● Exercise description: Extract the complete listing and output it unchanged.

● Data section:
# # # #

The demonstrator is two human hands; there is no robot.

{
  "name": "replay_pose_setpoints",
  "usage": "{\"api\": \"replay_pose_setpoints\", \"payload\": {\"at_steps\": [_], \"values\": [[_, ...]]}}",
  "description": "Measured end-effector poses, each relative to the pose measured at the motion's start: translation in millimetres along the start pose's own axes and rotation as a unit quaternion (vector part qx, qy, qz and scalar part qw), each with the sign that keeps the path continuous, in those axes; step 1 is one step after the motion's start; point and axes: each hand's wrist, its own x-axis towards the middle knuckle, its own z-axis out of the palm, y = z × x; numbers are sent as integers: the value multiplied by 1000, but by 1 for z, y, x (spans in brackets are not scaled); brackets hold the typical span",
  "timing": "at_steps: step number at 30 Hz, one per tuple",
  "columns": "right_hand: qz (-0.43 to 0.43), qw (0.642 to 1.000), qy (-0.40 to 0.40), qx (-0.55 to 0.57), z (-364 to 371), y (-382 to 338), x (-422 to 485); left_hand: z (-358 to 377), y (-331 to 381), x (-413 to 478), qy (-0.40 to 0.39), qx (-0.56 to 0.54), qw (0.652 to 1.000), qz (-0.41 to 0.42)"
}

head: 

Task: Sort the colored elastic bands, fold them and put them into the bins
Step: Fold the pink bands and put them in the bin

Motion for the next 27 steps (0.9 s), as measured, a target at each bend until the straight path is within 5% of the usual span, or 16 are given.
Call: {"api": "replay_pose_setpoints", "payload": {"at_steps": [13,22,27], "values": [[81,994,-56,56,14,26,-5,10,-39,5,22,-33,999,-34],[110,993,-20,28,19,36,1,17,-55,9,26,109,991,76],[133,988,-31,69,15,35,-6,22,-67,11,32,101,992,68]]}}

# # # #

● Answer to this exercise:
The demonstrator is two human hands; there is no robot.

{
  "name": "replay_pose_setpoints",
  "usage": "{\"api\": \"replay_pose_setpoints\", \"payload\": {\"at_steps\": [_], \"values\": [[_, ...]]}}",
  "description": "Measured end-effector poses, each relative to the pose measured at the motion's start: translation in millimetres along the start pose's own axes and rotation as a unit quaternion (vector part qx, qy, qz and scalar part qw), each with the sign that keeps the path continuous, in those axes; step 1 is one step after the motion's start; point and axes: each hand's wrist, its own x-axis towards the middle knuckle, its own z-axis out of the palm, y = z × x; numbers are sent as integers: the value multiplied by 1000, but by 1 for z, y, x (spans in brackets are not scaled); brackets hold the typical span",
  "timing": "at_steps: step number at 30 Hz, one per tuple",
  "columns": "right_hand: qz (-0.43 to 0.43), qw (0.642 to 1.000), qy (-0.40 to 0.40), qx (-0.55 to 0.57), z (-364 to 371), y (-382 to 338), x (-422 to 485); left_hand: z (-358 to 377), y (-331 to 381), x (-413 to 478), qy (-0.40 to 0.39), qx (-0.56 to 0.54), qw (0.652 to 1.000), qz (-0.41 to 0.42)"
}

head: 

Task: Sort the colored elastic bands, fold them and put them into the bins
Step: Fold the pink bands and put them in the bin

Motion for the next 27 steps (0.9 s), as measured, a target at each bend until the straight path is within 5% of the usual span, or 16 are given.
Call: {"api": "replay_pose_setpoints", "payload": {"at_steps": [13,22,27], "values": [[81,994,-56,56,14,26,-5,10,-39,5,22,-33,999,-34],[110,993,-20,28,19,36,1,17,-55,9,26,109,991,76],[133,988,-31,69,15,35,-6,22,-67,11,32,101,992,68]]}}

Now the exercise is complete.